Yapıcıoğlu, Malatya’da bir araya geldiği basın mensuplarına açıklamalarda bulundu.
Gıda fiyatlarının ortalama enflasyonun üzerinde arttığını ifade eden Yapıcıoğlu, bunların aşağıya çekilmesinin sadece marketlerdeki denetimle mümkün olmadığını, tarım girdilerinin maliyetini düşürmek ve planlı bir tarım yapılmasını temin etmek gerektiğini söyledi.
Zekeriya Yapıcıoğlu, gıda ithalatına izin vermenin de çare olmadığını, bunun çiftçiyi daha da zora sokacağını dile getirdi.
Türkiye’nin acilen tamamen yeni ve tamamen sivil bir anayasaya ihtiyacı olduğunu belirten Yapıcıoğlu, “Eğer anayasalar toplumsal sözleşme ise Meclis dışındaki muhalefet partileri de mutlaka bu sürece katkı vermelidir. Ve biz HÜDA PAR olarak bu konuda elimizden gelen katkıyı vermeye hazırız, elimizi taşın altına koymaya hazırız.” dedi.
Türkiye’nin yaklaşık 70 yıl parlamenter sistemle idare edildiğini kaydeden Zekeriya Yapıcıoğlu, şöyle devam etti:
“Millet cumhurbaşkanını doğrudan doğruya seçme yetkisinin kendisinde olması gerektiğini yüzde 70’e yakın bir oyla kabul etti. Bu değişikliği biz yok farz edemeyiz. Hem parlamentonun hem cumhurbaşkanının halk tarafından seçilmesi ve halk tarafından seçilen parlamentonun içerisinden ayrıca bir hükümet çıkması, bir başbakan çıkması idareyi iki başlı bir hale getirmişti. Aslında fiilen yarı başkanlık sistemi vardı ve bunu yasal bir çerçeveye kavuşturmak için bir anayasa değişikliği yapıldı ve başkanlık sistemine geçildi. Şu anda anayasal tabiri ile partili cumhurbaşkanı sistemi ya da halk arasında konuşulduğu şekliyle başkanlık sistemi var. Evet bazı yönlerden aksıyor ve muhalefetin de bu konuda ciddi eleştirileri var, bizim de eleştirilerimiz var. Ama biz diyoruz ki çözüm 70 yıla yakın bir süre denenmiş olan parlamenter sisteme geri dönmek değildir, çözüm madem halk tarafından yüzde 70’e yakın bir destekle ‘Cumhurbaşkanını halk seçecek’ denmiş idareyi yeniden iki başlıklı bir hale getirmek değildir. Bu sistemin aksayan yönleri tamir edilebilir ve biz HÜDA PAR olarak diyoruz ki bu sistem revize edilmelidir, ıslah edilmiş bir başkanlık sistemi ile Türkiye yoluna devam etmelidir. Bugünkü işleyişte elbette bazı sorunlar vardır ve bu sorunların giderilmesinin yolları da vardır. Denge ve denetim mekanizmalarının güçlendirilmesi gerektiğini söylüyoruz.”

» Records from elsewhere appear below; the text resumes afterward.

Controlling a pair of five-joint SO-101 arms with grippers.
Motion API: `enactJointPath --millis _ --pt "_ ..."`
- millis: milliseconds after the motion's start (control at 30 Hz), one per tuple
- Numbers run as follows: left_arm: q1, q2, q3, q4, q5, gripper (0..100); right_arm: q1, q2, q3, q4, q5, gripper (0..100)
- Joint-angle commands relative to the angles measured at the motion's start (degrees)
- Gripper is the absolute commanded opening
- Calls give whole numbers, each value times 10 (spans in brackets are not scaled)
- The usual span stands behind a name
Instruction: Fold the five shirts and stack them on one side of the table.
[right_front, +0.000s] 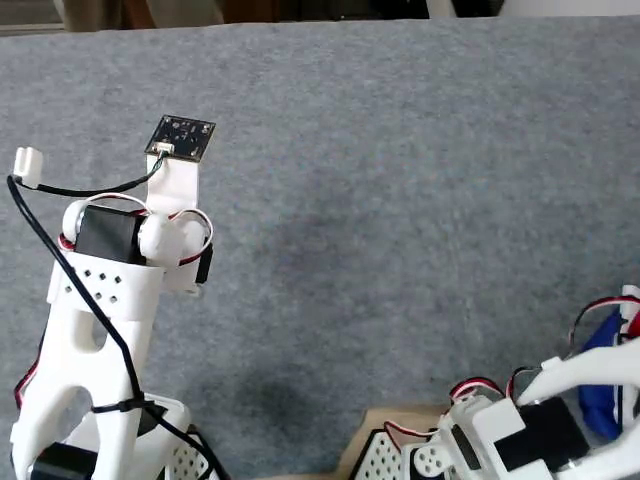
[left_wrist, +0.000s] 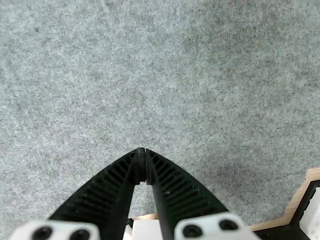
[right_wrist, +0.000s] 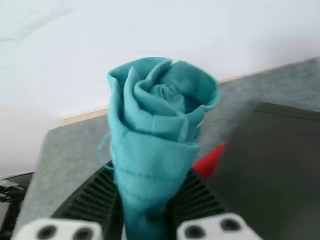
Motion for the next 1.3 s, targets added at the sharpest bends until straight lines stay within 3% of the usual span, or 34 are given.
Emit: enactJointPath --millis 0,300,667,967,1267 --pt "0 -16 -28 3 6 21 45 -37 -24 6 21 5" --pt "0 -16 -28 3 6 21 121 -37 50 2 80 5" --pt "0 -16 -28 4 4 21 146 -37 118 1 135 5" --pt "0 -16 -28 1 3 21 198 -41 189 2 233 5" --pt "2 -16 -28 1 4 21 247 -43 284 3 325 91"
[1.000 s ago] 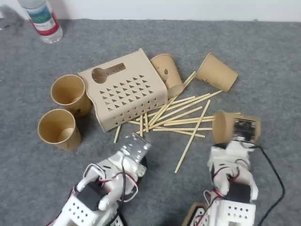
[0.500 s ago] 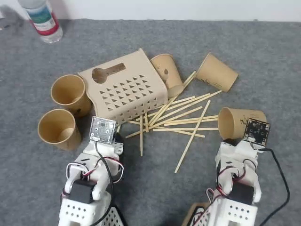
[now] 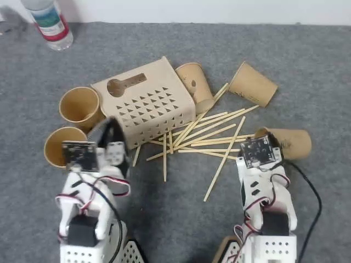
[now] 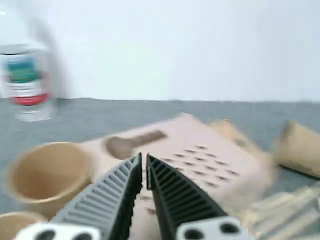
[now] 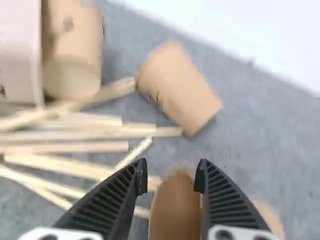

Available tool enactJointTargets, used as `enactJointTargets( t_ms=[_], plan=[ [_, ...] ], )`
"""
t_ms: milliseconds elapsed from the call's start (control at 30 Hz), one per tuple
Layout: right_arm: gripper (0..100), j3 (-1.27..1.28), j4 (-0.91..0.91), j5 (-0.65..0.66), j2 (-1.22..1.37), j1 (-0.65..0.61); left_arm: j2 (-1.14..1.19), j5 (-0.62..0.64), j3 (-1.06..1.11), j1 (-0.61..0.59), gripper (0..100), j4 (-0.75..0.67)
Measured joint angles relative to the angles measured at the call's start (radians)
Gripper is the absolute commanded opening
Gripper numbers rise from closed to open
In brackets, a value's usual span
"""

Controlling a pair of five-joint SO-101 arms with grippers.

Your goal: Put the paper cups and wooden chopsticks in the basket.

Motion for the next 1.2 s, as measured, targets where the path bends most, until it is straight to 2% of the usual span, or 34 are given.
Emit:
enactJointTargets(
  t_ms=[100, 233, 367, 500, 767, 933, 1100, 1200],
  plan=[
    [17.3, -0.061, -0.003, -0.051, 0.0, -0.038, 0.0, -0.032, 0.034, -0.124, 2, -0.005],
    [17.3, -0.169, 0.021, -0.16, -0.002, -0.117, 0.0, -0.13, 0.109, -0.183, 2, -0.023],
    [17.3, -0.195, 0.034, -0.195, -0.009, -0.175, 0.0, -0.196, 0.204, -0.279, 2, -0.15],
    [17.6, -0.129, 0.003, -0.199, 0.006, -0.175, 0.0, -0.17, 0.227, -0.388, 2, -0.249],
    [17.6, -0.068, -0.147, -0.203, 0.264, -0.173, 0.0, -0.164, 0.23, -0.411, 2, -0.256],
    [17.6, -0.072, -0.284, -0.206, 0.488, -0.091, 0.0, -0.164, 0.23, -0.411, 2, -0.244],
    [17.6, -0.183, -0.322, -0.212, 0.779, -0.069, 0.0, -0.193, 0.23, -0.411, 2, -0.227],
    [17.6, -0.279, -0.327, -0.212, 0.982, -0.061, 0.0, -0.233, 0.23, -0.367, 2, -0.201]
  ],
)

Yahudilerin Mescid-i Aksa’da “sessizce” ibadet etmelerine onay vermesine değinen Yapıcıoğlu, şunları kaydetti:
“Bazıları özellikle sosyal medyada sanki Yahudilere ibadet özgürlüğü ile ilgili bir şeymiş gibi, sanki çok masumane bir kararmış, onlar da işte Mescid-i Aksa’nın içerisine girip sessizce Müslümanları rahatsız etmeden ibadet yapma niyetiyle oraya gideceklermiş gibi bir saflık içinde olaya yaklaşıyorlar ama olay bu değildir. Onlar adım adım Mescid-i Aksa’yı işgal etmek, nasıl ki Filistin topraklarını adım adım işgal ederek o haritanın üzerindeki yeşil noktaları sürekli küçülttülerse hiçbir Filistinli’nin, hiçbir Müslüman’ın yaşamadığı bir Arz-ı Mevud hayal ediyorlar ve bu hayallarine yürümek için de adım adım ilerliyorlar. Santim santim de olsa yürümekten geri durmuyorlar. Bu karar da bu anlamda bu hedefe doğru atılmış bir adımdır. Eğer biz bugün buna tepkisiz kalırsak, sessiz kalırsak ya da birbirimizle uğraşmaya devam edersek emin olun onlar bu adımlarını biraz daha hızlandıracaklardır.”